What this task involves >> Your answer must be an exact copy of the entries below, with every picture removed.

Provided records >>
_ _ _ _ _ _ _

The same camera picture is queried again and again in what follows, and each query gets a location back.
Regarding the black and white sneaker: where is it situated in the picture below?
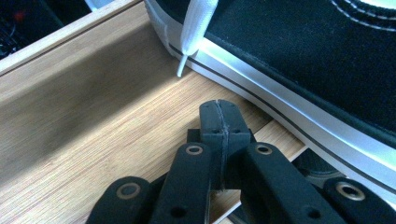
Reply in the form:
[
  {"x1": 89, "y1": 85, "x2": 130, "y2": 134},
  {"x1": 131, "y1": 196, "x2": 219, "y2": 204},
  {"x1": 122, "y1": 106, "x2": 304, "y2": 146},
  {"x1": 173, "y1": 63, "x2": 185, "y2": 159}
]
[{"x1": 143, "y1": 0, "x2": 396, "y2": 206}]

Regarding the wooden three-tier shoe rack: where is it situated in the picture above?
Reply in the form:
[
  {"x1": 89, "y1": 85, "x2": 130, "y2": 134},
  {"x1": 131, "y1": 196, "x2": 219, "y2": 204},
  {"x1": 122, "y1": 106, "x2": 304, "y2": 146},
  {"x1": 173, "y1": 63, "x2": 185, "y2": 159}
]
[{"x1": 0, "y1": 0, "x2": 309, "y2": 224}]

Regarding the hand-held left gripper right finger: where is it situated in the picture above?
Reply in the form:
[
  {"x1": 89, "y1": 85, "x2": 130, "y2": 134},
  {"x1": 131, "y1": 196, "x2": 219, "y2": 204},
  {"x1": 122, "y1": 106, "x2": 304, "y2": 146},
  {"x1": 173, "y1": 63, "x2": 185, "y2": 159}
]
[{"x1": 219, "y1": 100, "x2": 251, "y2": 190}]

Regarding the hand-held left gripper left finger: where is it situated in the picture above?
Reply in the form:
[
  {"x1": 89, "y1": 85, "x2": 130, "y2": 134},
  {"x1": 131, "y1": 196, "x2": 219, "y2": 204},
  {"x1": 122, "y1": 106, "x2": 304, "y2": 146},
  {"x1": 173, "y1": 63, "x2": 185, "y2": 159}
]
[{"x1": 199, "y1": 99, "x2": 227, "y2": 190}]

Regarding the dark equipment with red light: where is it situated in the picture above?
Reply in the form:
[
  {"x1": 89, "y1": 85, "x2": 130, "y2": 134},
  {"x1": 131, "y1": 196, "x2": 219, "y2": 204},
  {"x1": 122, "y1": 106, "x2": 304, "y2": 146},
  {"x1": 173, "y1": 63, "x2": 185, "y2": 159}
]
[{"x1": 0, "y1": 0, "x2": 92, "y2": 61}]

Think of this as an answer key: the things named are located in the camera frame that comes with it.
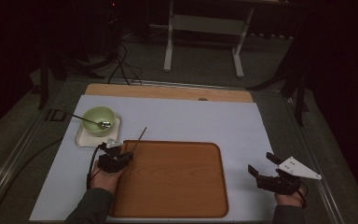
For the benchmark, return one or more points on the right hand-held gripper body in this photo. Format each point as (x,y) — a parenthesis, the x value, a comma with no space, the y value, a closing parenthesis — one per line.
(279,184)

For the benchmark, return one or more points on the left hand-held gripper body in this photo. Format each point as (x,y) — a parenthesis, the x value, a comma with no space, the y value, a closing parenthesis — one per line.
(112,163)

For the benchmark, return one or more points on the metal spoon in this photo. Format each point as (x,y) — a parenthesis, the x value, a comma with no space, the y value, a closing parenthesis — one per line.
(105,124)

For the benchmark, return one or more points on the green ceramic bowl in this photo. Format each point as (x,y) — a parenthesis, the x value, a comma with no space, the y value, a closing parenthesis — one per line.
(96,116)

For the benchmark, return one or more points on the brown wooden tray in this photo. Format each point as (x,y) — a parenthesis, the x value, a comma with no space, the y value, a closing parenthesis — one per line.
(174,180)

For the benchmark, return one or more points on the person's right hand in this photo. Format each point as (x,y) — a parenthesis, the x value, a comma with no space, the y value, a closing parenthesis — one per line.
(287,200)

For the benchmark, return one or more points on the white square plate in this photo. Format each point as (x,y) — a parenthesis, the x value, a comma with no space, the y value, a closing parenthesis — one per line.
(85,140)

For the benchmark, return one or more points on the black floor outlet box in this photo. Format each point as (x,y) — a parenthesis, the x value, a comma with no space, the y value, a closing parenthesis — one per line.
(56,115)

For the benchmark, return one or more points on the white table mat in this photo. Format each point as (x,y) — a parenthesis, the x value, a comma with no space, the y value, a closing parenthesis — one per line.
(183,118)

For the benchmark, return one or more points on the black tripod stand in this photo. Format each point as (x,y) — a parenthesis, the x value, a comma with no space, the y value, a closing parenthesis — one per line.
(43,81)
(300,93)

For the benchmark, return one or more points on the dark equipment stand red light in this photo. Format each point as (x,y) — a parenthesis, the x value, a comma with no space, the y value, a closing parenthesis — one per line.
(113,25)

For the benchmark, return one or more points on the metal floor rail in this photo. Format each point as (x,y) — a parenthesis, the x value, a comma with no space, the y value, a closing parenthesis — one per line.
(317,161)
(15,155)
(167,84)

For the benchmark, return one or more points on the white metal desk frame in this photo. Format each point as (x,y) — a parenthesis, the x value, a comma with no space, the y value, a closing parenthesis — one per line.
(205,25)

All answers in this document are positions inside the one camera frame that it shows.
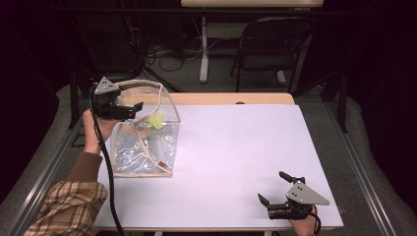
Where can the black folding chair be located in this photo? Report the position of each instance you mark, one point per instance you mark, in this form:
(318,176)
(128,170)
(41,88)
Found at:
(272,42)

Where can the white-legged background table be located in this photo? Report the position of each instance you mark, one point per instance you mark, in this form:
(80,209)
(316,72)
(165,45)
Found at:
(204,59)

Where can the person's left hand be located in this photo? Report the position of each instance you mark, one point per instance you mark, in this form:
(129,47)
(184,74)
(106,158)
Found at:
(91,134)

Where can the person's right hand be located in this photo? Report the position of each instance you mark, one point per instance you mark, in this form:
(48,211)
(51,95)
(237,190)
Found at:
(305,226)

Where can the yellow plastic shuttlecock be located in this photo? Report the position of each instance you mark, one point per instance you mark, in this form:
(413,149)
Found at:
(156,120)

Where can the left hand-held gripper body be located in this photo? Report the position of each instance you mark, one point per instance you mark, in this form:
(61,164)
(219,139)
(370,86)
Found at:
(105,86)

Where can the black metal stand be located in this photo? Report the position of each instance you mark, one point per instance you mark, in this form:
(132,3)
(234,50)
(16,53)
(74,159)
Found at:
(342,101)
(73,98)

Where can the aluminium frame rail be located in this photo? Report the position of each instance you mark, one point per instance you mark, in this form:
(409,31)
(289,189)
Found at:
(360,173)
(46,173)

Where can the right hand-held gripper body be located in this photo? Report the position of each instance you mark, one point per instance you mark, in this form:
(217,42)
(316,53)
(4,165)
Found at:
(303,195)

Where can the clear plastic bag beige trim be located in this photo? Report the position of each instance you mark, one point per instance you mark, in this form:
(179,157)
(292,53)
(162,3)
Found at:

_ _ _ _ _ _ _

Answer to the problem >>
The same camera picture is queried again and again in what follows, and each query gets a location back.
Regarding the black and white sneaker: where is it situated in the picture below?
Reply in the form:
[
  {"x1": 89, "y1": 85, "x2": 130, "y2": 134},
  {"x1": 131, "y1": 196, "x2": 219, "y2": 204},
  {"x1": 122, "y1": 106, "x2": 304, "y2": 146},
  {"x1": 173, "y1": 63, "x2": 185, "y2": 159}
]
[{"x1": 143, "y1": 0, "x2": 396, "y2": 206}]

Regarding the wooden three-tier shoe rack: where is it situated in the picture above?
Reply in the form:
[
  {"x1": 89, "y1": 85, "x2": 130, "y2": 134},
  {"x1": 131, "y1": 196, "x2": 219, "y2": 204},
  {"x1": 122, "y1": 106, "x2": 304, "y2": 146},
  {"x1": 173, "y1": 63, "x2": 185, "y2": 159}
]
[{"x1": 0, "y1": 0, "x2": 309, "y2": 224}]

Regarding the hand-held left gripper right finger: where is it situated in the picture above?
Reply in the form:
[
  {"x1": 89, "y1": 85, "x2": 130, "y2": 134},
  {"x1": 131, "y1": 196, "x2": 219, "y2": 204},
  {"x1": 122, "y1": 106, "x2": 304, "y2": 146},
  {"x1": 173, "y1": 63, "x2": 185, "y2": 159}
]
[{"x1": 219, "y1": 100, "x2": 251, "y2": 190}]

Regarding the hand-held left gripper left finger: where is it situated in the picture above?
Reply in the form:
[
  {"x1": 89, "y1": 85, "x2": 130, "y2": 134},
  {"x1": 131, "y1": 196, "x2": 219, "y2": 204},
  {"x1": 122, "y1": 106, "x2": 304, "y2": 146},
  {"x1": 173, "y1": 63, "x2": 185, "y2": 159}
]
[{"x1": 199, "y1": 99, "x2": 227, "y2": 190}]

Regarding the dark equipment with red light: where is it situated in the picture above?
Reply in the form:
[
  {"x1": 89, "y1": 85, "x2": 130, "y2": 134},
  {"x1": 131, "y1": 196, "x2": 219, "y2": 204},
  {"x1": 122, "y1": 106, "x2": 304, "y2": 146},
  {"x1": 173, "y1": 63, "x2": 185, "y2": 159}
]
[{"x1": 0, "y1": 0, "x2": 92, "y2": 61}]

Think of this as an answer key: the things named are located in the camera frame that comes with it.
For the benchmark, return one or more points on the right hand-held gripper body in this photo. Format each point as (x,y) — a parenthesis, the x value, a comma with no space, the y value, a closing parenthesis — one per line.
(279,184)

For the benchmark, return one or more points on the left hand-held gripper body in this photo. Format each point as (x,y) — a parenthesis, the x value, a comma with no space, the y value, a closing parenthesis — one per line.
(112,163)

For the benchmark, return one or more points on the metal spoon in this photo. Format each point as (x,y) — a parenthesis, the x value, a comma with no space, the y value, a closing parenthesis — one per line.
(105,124)

For the benchmark, return one or more points on the green ceramic bowl in this photo. Format each point as (x,y) — a parenthesis, the x value, a comma with no space, the y value, a closing parenthesis — one per line.
(96,116)

For the benchmark, return one or more points on the brown wooden tray in this photo. Format each point as (x,y) — a parenthesis, the x value, a comma with no space, the y value, a closing parenthesis — one per line.
(174,180)

For the benchmark, return one or more points on the person's right hand in this photo. Format each point as (x,y) — a parenthesis, the x value, a comma with no space, the y value, a closing parenthesis — one per line.
(287,200)

For the benchmark, return one or more points on the white square plate in this photo. Format each point as (x,y) — a parenthesis, the x value, a comma with no space, the y value, a closing parenthesis — one per line.
(85,140)

For the benchmark, return one or more points on the black floor outlet box in this photo. Format each point as (x,y) — a parenthesis, the x value, a comma with no space, the y value, a closing parenthesis — one per line.
(56,115)

For the benchmark, return one or more points on the white table mat in this photo. Format each point as (x,y) — a parenthesis, the x value, a comma with no space, the y value, a closing parenthesis — one per line.
(183,118)

For the benchmark, return one or more points on the black tripod stand in this photo. Format each point as (x,y) — a parenthesis, the x value, a comma with no space, the y value, a closing parenthesis — one per line.
(43,81)
(300,93)

For the benchmark, return one or more points on the dark equipment stand red light in this photo. Format each point as (x,y) — a parenthesis, the x value, a comma with no space, the y value, a closing parenthesis — one per line.
(113,25)

For the benchmark, return one or more points on the metal floor rail in this photo. Format each point as (x,y) — a parenthesis, the x value, a comma with no space, the y value, a closing parenthesis — one per line.
(317,161)
(15,155)
(167,84)

For the benchmark, return one or more points on the white metal desk frame in this photo. Format each point as (x,y) — a parenthesis, the x value, a comma with no space, the y value, a closing parenthesis — one per line.
(205,25)

All answers in this document are positions inside the one camera frame that it shows.
Where can the black folding chair be located in this photo? Report the position of each instance you mark, one point per instance you mark, in this form:
(318,176)
(128,170)
(41,88)
Found at:
(272,42)

Where can the white-legged background table be located in this photo? Report the position of each instance you mark, one point per instance you mark, in this form:
(80,209)
(316,72)
(165,45)
Found at:
(204,59)

Where can the person's left hand be located in this photo? Report the position of each instance you mark, one point per instance you mark, in this form:
(129,47)
(184,74)
(106,158)
Found at:
(91,134)

Where can the person's right hand be located in this photo? Report the position of each instance you mark, one point per instance you mark, in this form:
(48,211)
(51,95)
(237,190)
Found at:
(305,226)

Where can the yellow plastic shuttlecock be located in this photo? Report the position of each instance you mark, one point per instance you mark, in this form:
(413,149)
Found at:
(156,120)

Where can the left hand-held gripper body be located in this photo? Report the position of each instance you mark, one point per instance you mark, in this form:
(61,164)
(219,139)
(370,86)
Found at:
(105,86)

Where can the black metal stand be located in this photo? Report the position of each instance you mark, one point per instance you mark, in this form:
(132,3)
(234,50)
(16,53)
(74,159)
Found at:
(342,101)
(73,98)

Where can the aluminium frame rail be located in this photo? Report the position of each instance you mark, one point per instance you mark, in this form:
(409,31)
(289,189)
Found at:
(360,173)
(46,173)

Where can the right hand-held gripper body be located in this photo? Report the position of each instance you mark, one point per instance you mark, in this form:
(217,42)
(316,53)
(4,165)
Found at:
(303,195)

Where can the clear plastic bag beige trim be located in this photo? Report the position of each instance you mark, one point per instance you mark, in this form:
(179,157)
(292,53)
(162,3)
Found at:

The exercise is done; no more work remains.